Some important filtering steps:

  1. Protein Existence Score: Keep only proteins with a protein existence score of 1 or 2 (PE=1 or PE=2).
  2. Remove Sequences with Rare or Ambiguous Amino Acids: Exclude any protein sequences containing rare, non-canonical, or ambiguous amino acids. The relevant amino acids are defined by the DDBJ standards:
    • Ambiguous Amino Acids:
      • B: Aspartic acid or Asparagine
      • Z: Glutamic acid or Glutamine
      • J: Leucine or Isoleucine
      • X: Any amino acid
    • Rare Amino Acids:
      • O: Pyrrolysine
      • U: Selenocysteine
  3. Remove Fragment Entries: Exclude entries labeled as "Fragment".
df_proteomes_pe_max2 = df_proteomes_raw[df_proteomes_raw['protein_existence'] < 3].reset_index()

# Remove sequences with ambiguous/rare amino acids
df_proteomes_pe_max2_clean = df_proteomes_pe_max2[~df_proteomes_pe_max2['sequence'].str.contains('[BOUXZJ]', regex=True)]

# Remove 'Fragment' entries from the recommended name column
df_proteomes_pe_max2_clean = df_proteomes_pe_max2_clean[~df_proteomes_pe_max2_clean['recommended_name'].str.contains('(Fragment)', regex=False)].copy()

# Save to Feather format
df_proteomes_pe_max2_clean.to_feather('proteomes_4valset_pe_max2_v2b.ftr')

# Generate a column with FASTA formatted strings
df_proteomes_pe_max2_clean['outstring'] = ">" + df_proteomes_pe_max2_clean['accession_number'].astype(str).values + "|" + \
                            df_proteomes_pe_max2_clean['entry_name'].astype(str).values + "\n" + \
                            df_proteomes_pe_max2_clean['sequence'].astype(str).values + "\n"

# Create 'Combined ID' column for merging with other datasets
df_proteomes_pe_max2_clean['combined_id'] = df_proteomes_pe_max2_clean['accession_number'].astype(str).values + "|" + \
                                            df_proteomes_pe_max2_clean['entry_name'].astype(str).values

# Write to FASTA format file
with open('proteomes_4valset_pe2_clean_v2.fa', 'w') as f:
    for index, row in df_proteomes_pe_max2_clean.iterrows():
        f.write(row['outstring'])

SCOP

Download SCOP Family Representative Domain Sequences

Obtain the SCOP family representative domain sequences file scop_fa_represeq_lib_latest.fa from the SCOP website. We used version 2022-06-29, downloaded on 2023-11-21.

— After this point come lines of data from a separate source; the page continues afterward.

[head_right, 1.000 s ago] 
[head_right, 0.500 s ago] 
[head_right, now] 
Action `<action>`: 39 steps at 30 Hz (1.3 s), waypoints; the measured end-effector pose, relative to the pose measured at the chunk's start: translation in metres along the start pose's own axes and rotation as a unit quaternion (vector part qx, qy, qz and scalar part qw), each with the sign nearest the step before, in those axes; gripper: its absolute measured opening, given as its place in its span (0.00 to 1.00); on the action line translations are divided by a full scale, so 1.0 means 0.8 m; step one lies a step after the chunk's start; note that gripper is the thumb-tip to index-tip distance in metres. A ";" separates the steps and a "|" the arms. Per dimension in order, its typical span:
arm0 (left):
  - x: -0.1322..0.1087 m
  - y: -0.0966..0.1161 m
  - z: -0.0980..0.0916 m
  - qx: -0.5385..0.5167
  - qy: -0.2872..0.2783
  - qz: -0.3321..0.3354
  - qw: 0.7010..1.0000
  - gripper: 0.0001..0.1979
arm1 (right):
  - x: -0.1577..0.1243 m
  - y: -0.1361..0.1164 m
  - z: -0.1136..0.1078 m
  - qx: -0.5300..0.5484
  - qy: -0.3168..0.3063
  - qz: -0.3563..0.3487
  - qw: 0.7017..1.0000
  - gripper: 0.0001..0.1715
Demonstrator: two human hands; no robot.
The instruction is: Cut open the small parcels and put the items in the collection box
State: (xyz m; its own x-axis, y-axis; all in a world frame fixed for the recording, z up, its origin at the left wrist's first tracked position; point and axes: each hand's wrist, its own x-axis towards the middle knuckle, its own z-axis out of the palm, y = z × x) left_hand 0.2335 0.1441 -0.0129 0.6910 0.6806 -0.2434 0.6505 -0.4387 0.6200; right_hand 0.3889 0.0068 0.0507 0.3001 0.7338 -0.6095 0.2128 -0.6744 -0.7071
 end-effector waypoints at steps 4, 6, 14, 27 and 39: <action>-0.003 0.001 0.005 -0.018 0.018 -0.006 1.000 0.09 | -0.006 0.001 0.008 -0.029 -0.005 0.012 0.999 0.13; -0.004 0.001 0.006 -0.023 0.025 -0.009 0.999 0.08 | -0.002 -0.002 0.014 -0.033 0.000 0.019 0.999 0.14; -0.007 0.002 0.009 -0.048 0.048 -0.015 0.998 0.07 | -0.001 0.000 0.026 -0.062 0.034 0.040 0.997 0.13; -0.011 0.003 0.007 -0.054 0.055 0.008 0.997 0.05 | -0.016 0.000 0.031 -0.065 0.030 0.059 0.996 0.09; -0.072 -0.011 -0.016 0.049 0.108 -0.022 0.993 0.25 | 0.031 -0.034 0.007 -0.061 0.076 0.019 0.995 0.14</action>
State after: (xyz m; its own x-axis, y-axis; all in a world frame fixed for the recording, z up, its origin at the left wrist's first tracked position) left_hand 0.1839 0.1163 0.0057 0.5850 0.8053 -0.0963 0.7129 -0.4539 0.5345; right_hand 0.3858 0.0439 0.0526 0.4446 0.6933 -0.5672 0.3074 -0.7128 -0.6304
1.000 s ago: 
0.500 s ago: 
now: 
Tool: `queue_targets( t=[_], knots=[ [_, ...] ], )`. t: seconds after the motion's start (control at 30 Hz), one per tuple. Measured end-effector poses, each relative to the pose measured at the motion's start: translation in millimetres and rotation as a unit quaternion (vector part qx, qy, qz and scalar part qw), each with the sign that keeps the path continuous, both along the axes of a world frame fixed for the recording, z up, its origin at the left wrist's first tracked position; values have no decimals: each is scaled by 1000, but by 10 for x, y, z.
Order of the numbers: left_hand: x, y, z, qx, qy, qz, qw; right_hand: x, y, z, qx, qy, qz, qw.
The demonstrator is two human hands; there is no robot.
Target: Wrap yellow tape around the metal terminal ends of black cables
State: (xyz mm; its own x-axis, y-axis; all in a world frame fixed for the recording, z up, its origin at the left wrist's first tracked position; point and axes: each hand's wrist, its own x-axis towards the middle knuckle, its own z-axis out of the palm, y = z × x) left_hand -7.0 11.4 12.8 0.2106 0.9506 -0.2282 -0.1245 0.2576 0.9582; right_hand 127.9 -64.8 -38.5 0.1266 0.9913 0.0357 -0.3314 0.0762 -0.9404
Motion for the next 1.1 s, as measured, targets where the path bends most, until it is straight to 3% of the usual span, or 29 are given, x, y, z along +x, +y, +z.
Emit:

Convert the FASTA file into a TXT file with the following fasta2txt.py script by calling:

fasta2txt.py -d scop_fa_represeq_lib_latest_out

fasta2txt.py:

import argparse
from Bio.Seq import Seq
from Bio.SeqRecord import SeqRecord
from Bio import SeqIO
# from Bio.Alphabet import IUPAC

parser = argparse.ArgumentParser()
parser.add_argument('filename', help="please provide a fasta file")

parser.add_argument("-d", "--description", help="parse description line instead of ID",
                    action="store_true")

args = parser.parse_args()

file_in = args.filename
file_root = file_in.split('.')[0]

print(file_root)

if args.description:
    descriptionline = 1
else:
    descriptionline = 0


f_out = open(file_root+"_out.txt", "w")

handle = open(file_in, "rU")
for record in SeqIO.parse(handle, "fasta"):
    if descriptionline == 1:
        my_id = record.description #for fasta files with improper ID lines
    else:
        my_id = record.id
    my_seq = record.seq
    my_seq_strip = my_seq.rsplit("*")
    my_name = record.name
    my_description = record.description

    my_new_seq = my_seq_strip[0]


    print(my_id, my_new_seq)

    f_out.write(str(my_id) + '\t' + str(my_new_seq) + '\n')

f_out.close()

Run the follwing processing steps.

# Load and process SCOP domain sequences
colnames = ['header', 'sequence']
dfscopfam_fasta_all = pd.read_csv('scop_fa_represeq_lib_latest_out.txt', sep='\t', names=colnames, header=None)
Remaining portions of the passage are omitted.